REQUIRED WORK | I would like each line of the data that holds the word "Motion" copied out.

*** DATA SECTION Section Begins ***

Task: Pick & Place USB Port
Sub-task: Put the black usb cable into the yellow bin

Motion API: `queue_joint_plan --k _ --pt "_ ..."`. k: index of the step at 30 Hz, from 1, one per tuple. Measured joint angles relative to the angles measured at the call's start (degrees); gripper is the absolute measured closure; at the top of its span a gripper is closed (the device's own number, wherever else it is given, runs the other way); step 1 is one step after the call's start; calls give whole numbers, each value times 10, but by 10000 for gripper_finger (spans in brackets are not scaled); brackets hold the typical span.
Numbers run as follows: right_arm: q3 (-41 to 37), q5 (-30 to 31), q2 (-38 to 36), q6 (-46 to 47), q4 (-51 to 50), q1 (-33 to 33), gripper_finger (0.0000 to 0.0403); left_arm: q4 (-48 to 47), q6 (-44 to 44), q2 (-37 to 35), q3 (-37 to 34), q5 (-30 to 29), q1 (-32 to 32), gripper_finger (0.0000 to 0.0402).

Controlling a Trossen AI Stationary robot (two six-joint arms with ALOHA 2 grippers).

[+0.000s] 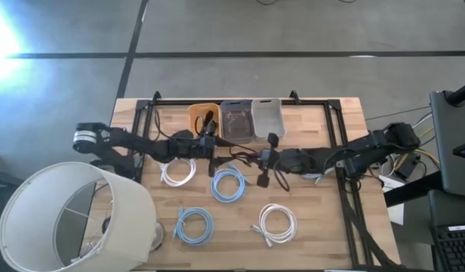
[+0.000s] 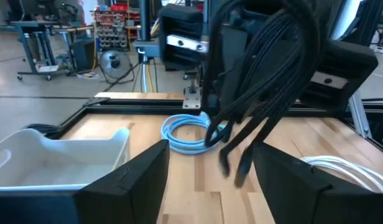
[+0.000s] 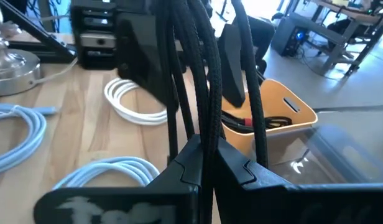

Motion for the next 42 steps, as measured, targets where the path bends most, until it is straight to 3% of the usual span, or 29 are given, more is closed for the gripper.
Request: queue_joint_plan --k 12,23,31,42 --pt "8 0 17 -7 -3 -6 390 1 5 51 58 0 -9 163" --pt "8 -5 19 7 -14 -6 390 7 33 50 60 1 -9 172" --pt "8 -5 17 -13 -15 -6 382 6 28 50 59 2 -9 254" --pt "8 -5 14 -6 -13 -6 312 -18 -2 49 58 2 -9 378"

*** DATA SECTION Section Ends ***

SOLUTION TO THIS EXERCISE |
Motion API: `queue_joint_plan --k _ --pt "_ ..."`. k: index of the step at 30 Hz, from 1, one per tuple. Measured joint angles relative to the angles measured at the call's start (degrees); gripper is the absolute measured closure; at the top of its span a gripper is closed (the device's own number, wherever else it is given, runs the other way); step 1 is one step after the call's start; calls give whole numbers, each value times 10, but by 10000 for gripper_finger (spans in brackets are not scaled); brackets hold the typical span.
Motion for the next 42 steps, as measured, targets where the path bends most, until it is straight to 3% of the usual span, or 29 are given, more is closed for the gripper.

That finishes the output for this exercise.